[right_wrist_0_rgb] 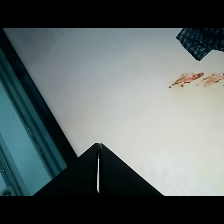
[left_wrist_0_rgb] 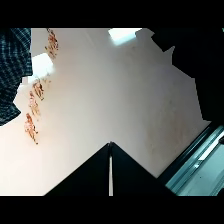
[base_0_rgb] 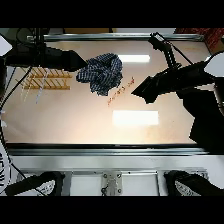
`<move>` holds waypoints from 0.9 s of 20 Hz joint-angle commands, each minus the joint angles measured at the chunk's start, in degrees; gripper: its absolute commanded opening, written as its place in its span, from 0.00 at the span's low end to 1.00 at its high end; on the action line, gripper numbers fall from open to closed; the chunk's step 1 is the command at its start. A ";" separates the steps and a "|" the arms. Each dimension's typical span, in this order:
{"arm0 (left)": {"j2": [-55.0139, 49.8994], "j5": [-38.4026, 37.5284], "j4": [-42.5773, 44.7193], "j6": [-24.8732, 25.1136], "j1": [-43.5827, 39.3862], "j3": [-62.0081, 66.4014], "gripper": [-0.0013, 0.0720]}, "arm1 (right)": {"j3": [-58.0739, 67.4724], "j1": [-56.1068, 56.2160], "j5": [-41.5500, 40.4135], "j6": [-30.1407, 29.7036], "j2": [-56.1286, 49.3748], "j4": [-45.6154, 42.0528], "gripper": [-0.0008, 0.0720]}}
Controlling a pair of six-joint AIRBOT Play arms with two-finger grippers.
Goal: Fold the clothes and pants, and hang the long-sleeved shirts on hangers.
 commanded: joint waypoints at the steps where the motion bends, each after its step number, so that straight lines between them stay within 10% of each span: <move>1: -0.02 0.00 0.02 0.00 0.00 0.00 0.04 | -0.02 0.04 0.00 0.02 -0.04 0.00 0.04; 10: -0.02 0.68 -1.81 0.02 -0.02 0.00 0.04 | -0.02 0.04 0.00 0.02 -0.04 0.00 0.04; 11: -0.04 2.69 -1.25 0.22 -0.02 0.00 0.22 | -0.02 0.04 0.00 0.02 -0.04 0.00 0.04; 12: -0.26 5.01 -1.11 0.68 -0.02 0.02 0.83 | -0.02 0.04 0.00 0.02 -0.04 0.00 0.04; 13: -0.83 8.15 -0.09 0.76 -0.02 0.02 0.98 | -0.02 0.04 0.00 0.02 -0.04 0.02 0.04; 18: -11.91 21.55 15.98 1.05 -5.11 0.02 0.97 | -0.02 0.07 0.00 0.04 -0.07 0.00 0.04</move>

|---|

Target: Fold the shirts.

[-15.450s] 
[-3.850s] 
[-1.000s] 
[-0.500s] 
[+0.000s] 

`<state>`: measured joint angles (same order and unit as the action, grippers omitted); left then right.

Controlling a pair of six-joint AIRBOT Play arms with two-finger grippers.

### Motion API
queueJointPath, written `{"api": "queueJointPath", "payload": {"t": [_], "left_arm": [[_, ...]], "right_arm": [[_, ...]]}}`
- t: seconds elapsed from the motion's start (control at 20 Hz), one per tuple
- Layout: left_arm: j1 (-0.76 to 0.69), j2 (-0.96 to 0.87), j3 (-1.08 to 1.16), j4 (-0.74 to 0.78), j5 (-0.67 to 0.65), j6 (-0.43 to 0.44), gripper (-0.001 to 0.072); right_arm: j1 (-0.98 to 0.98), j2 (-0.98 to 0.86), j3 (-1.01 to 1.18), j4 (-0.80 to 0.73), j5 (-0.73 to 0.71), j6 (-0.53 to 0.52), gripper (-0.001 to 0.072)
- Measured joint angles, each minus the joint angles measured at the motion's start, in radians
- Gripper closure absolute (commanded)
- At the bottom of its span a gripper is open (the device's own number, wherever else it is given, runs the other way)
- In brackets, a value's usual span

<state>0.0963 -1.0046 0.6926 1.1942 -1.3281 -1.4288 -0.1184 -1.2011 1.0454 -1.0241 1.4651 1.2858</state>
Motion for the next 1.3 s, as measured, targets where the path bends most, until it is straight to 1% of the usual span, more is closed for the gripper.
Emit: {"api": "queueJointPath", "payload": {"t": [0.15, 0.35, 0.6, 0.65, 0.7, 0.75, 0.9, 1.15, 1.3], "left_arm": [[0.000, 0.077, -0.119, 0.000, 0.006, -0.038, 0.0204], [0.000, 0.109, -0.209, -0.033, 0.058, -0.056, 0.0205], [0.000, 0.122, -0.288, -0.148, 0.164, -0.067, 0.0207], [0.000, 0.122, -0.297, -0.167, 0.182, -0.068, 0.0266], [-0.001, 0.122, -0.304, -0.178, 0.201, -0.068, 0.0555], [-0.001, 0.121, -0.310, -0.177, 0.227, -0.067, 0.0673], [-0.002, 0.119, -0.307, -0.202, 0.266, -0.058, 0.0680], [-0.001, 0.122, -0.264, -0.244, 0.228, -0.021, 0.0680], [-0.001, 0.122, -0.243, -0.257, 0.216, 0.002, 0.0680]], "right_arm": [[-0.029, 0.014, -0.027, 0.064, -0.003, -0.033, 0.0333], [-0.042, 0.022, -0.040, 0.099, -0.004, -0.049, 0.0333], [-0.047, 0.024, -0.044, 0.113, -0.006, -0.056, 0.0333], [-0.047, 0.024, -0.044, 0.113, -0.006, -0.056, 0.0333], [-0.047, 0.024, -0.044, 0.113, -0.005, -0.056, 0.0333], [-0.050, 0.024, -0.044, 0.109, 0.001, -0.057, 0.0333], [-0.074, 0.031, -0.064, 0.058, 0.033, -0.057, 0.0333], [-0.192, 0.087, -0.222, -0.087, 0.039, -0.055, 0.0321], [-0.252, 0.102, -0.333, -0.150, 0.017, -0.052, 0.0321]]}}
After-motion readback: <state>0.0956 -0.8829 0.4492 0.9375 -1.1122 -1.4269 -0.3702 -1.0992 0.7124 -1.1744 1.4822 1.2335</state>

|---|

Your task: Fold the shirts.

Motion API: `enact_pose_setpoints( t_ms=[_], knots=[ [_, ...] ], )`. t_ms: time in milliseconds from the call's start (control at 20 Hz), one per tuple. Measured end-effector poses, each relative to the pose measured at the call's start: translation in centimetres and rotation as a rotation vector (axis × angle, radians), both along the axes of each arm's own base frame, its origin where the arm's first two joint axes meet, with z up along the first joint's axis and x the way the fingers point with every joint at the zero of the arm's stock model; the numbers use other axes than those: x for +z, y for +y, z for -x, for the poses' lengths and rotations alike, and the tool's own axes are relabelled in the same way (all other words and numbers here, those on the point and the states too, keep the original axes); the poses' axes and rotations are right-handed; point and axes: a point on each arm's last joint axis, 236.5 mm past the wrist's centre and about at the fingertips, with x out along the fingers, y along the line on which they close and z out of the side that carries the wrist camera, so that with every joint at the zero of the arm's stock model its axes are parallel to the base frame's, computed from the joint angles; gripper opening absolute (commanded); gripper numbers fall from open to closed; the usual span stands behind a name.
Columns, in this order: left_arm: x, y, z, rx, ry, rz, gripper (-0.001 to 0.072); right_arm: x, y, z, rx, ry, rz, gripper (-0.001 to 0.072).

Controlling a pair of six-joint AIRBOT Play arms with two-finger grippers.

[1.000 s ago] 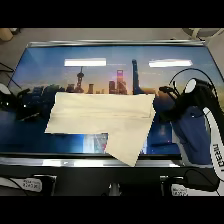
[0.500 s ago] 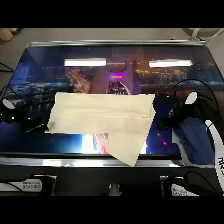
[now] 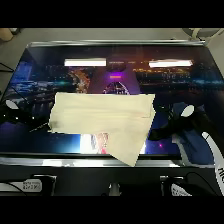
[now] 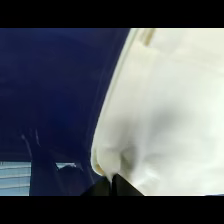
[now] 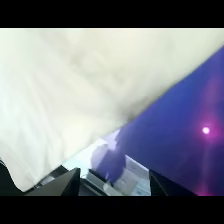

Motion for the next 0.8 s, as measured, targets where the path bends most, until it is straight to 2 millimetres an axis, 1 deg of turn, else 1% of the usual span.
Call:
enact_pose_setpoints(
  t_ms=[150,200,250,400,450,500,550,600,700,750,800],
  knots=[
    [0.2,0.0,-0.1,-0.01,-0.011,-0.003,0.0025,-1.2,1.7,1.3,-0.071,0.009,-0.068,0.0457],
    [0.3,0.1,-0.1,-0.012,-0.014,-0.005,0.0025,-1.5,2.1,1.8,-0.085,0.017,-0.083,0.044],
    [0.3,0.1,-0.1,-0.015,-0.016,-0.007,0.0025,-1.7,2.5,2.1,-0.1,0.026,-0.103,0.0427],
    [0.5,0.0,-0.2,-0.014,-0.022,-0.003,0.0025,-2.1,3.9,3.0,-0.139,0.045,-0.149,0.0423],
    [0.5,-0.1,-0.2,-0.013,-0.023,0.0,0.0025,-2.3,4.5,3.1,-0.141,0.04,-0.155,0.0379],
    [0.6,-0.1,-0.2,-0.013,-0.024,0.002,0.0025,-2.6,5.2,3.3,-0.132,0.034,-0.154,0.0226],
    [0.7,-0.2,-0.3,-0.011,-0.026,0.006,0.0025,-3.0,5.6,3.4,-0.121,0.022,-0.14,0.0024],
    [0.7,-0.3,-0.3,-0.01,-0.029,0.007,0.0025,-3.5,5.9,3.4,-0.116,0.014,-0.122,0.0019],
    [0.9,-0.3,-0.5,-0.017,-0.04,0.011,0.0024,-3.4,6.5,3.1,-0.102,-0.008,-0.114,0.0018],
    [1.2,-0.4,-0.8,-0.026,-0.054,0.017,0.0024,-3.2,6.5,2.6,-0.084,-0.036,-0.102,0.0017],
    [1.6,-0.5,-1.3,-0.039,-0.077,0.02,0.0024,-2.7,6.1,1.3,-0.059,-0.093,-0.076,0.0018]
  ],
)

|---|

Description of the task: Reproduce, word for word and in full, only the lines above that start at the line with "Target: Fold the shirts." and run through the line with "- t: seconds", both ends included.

Result for this task:
Target: Fold the shirts.

[-15.450s] 
[-3.850s] 
[-1.000s] 
[-0.500s] 
[+0.000s] 

`<state>`: measured joint angles (same order and unit as the action, grippers omitted); left then right.

Controlling a pair of six-joint AIRBOT Play arms with two-finger grippers.

### Motion API
queueJointPath, written `{"api": "queueJointPath", "payload": {"t": [_], "left_arm": [[_, ...]], "right_arm": [[_, ...]]}}`
- t: seconds elapsed from the motion's start (control at 20 Hz), one per tuple

Nothing more is required for this exercise.